The International Entrepreneur Rule – At Long Last

It only took four years, eight months, and ten days, but the International Entrepreneur Rule (IER) is now set to unleash new entrepreneurial energy in the United States.

A deeper look: Support from NVCA and others across the startup ecosystem helped establish the IER.


It only took four years, eight months, and ten days, but the International Entrepreneur Rule (IER) is now set to unleash new entrepreneurial energy in the United States. It is said that good things come to those who wait. But waiting is not enough in policy advocacy: IER is here today due to a sustained campaign of support from NVCA and others across the startup ecosystem.

A Brief History

The Department of Homeland Security (DHS) proposed the International Entrepreneur Rule in August 2016 once comprehensive immigration reform was out of reach. NVCA strongly supported the draft rule and recommended key changes. We were pleased to see the Obama Administration finalize IER just three days before President Trump took office.

Given President Trump’s immigration rhetoric, we knew we had a fight ahead. I got a call on one of the final days of the Obama Administration. It was from Doug Rand, one of the main architects of IER who served in the Obama Administration. Knowing Trump was unlikely to support IER, Doug said: “If you want the International Entrepreneur Rule, you’re going to have to fight for it.” So, we did. We received a tremendous amount of help from Doug along the way and without his grit and encouragement we might not have this outcome.

NVCA got to work and lobbied the Trump Administration. We prevailed upon the Trump Administration to embrace IER as a way to spread entrepreneurship in the United States, including pockets of the country that have felt left behind. Frustratingly, the previous administration sent strong signals that it would end the rule. When the Trump Administration pushed the effective date of IER, we knew that was the first step in killing the rule.

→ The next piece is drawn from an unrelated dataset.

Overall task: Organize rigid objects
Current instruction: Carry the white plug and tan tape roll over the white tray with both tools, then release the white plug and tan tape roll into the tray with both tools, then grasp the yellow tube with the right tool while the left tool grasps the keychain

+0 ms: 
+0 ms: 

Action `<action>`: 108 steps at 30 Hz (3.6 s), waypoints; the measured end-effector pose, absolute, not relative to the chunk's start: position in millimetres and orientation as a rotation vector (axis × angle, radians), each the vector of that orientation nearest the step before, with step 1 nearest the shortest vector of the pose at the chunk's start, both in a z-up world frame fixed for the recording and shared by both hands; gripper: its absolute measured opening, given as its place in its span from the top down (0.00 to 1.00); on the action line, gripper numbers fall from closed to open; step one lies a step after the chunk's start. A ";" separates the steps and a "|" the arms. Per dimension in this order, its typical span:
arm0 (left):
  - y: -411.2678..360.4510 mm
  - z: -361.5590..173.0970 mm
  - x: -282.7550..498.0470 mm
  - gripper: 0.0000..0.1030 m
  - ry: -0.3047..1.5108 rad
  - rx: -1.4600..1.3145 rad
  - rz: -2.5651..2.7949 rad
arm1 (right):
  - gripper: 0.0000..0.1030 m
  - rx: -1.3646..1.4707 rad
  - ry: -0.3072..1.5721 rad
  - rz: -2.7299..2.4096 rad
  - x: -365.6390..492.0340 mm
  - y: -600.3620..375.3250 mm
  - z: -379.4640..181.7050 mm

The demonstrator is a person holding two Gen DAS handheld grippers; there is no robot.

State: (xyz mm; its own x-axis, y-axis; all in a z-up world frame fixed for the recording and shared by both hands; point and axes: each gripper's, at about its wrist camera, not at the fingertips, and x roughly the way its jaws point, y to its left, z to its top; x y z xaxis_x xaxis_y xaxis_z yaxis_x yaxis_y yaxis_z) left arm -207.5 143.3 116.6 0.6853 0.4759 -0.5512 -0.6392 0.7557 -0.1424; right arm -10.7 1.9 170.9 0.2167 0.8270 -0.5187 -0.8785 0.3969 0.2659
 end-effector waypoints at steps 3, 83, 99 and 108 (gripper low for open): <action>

We were faced with a choice: accept that the Trump Administration would slowly end IER or step up to the plate and take on the administration. We took our shot and sued DHS in federal court, asserting the delay in effective date of IER violated administrative law and harmed entrepreneurs. As NVCA CEO Bobby Franklin wrote at the time:

[I]mmigrant entrepreneurs are the past, present, and future of our industry and of the U.S. economy[.] With this lawsuit, we once again stand with those immigrant entrepreneurs to provide new opportunities for them to build the next generation of great companies here in the U.S.

Huge credit goes to our board at the time, which understood the risks involved in suing the administration and fully supported NVCA’s actions.

NVCA won the lawsuit, which caused DHS to (reluctantly, and under court order) implement IER. Our legal efforts were underpinned by the savvy and passionate Paul Hughes of McDermott, Will, & Emery who represented NVCA and our entrepreneur co-plaintiffs.

Due to NVCA’s lawsuit, IER remained in force, but it was not seen as a viable option because the Trump Administration had repeatedly tried to end the program. After all, who would want to use the program if the adjudicator had demonstrated hostility to the very idea?

But the fun did not stop there. The Trump Administration had acted unlawfully in delaying IER, but rather than back down it then proposed a new rule to remove IER. We argued against the move in formal comments and rallied the startup ecosystem to submit additional comments. Ultimately, the public record in this proceeding was significantly lop-sided in favor of those who saw IER for what it was: a job creation tool that our county needed.

And then…nothing happened. The Trump Administration never finalized its proposed rule to end IER before leaving office, perhaps because of the overwhelming comments of support for IER. This left a crucial opening.

What Just Happened?

Upon taking office, the Biden Administration had an opening to withdraw the previous administration’s order to end IER. Removing the Trump Administration’s rule would lift the cloud of uncertainty off IER so immigrant entrepreneurs could confidently use IER to build companies in the United States.

Once President Biden was elected, NVCA raised IER with the incoming administration to ensure it understood that implementation of IER was possible and the economic impact it could deliver. We first raised IER in meetings with Biden Transition Team officials; encouraged President Biden to take action on IER in his first 100 days; met with DHS political appointees; and then led a coalition of 16 industry associations in a letter on IER.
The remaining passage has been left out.